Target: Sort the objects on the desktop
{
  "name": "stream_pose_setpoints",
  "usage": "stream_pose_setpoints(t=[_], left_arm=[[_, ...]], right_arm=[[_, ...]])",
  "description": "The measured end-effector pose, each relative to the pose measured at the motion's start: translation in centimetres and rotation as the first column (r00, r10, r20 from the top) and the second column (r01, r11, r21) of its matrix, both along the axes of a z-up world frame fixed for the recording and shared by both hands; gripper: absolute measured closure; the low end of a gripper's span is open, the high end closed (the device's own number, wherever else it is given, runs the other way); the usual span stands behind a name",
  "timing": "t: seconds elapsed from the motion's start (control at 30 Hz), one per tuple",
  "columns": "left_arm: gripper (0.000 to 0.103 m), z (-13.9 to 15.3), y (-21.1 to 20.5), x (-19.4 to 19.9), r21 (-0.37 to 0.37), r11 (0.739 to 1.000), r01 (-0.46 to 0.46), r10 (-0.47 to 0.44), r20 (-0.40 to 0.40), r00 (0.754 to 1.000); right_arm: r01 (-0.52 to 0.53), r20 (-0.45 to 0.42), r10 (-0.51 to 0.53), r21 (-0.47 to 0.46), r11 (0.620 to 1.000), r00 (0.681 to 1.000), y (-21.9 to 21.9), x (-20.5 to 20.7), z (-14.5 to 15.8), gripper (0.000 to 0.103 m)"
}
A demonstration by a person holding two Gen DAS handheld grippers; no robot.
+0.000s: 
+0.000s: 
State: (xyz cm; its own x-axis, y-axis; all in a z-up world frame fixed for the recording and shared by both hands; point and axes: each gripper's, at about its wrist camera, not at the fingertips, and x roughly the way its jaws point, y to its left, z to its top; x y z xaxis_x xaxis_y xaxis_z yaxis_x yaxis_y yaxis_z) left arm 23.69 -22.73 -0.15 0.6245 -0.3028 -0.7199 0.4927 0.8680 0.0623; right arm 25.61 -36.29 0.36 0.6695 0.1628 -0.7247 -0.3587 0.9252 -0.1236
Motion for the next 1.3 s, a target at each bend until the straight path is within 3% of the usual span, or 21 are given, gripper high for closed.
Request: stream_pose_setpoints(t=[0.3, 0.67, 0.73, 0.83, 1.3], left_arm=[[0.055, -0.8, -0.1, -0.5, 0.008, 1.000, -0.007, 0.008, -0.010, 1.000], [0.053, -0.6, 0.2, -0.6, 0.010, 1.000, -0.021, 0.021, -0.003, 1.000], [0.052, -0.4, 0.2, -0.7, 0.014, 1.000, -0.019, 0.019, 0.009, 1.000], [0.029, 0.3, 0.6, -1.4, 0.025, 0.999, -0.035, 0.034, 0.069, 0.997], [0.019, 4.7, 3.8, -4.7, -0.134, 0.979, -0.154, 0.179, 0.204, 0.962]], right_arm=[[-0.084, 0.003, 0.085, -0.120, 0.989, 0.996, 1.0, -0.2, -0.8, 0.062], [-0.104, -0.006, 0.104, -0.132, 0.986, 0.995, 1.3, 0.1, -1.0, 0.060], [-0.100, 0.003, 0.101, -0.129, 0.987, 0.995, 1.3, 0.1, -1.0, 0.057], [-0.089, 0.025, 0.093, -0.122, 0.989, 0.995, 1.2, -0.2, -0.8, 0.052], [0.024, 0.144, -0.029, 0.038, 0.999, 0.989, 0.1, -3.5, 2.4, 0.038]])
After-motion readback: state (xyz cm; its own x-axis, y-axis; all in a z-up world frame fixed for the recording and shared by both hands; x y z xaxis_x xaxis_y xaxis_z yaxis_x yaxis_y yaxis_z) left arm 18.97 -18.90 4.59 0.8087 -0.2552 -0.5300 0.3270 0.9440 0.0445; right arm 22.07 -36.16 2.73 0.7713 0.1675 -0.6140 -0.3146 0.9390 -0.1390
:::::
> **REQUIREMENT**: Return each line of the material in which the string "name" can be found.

> **TASK RESULT**:
  "name": "stream_pose_setpoints",
  "description": "The measured end-effector pose, each relative to the pose measured at the motion's start: translation in centimetres and rotation as the first column (r00, r10, r20 from the top) and the second column (r01, r11, r21) of its matrix, both along the axes of a z-up world frame fixed for the recording and shared by both hands; gripper: absolute measured closure; the low end of a gripper's span is open, the high end closed (the device's own number, wherever else it is given, runs the other way); the usual span stands behind a name",

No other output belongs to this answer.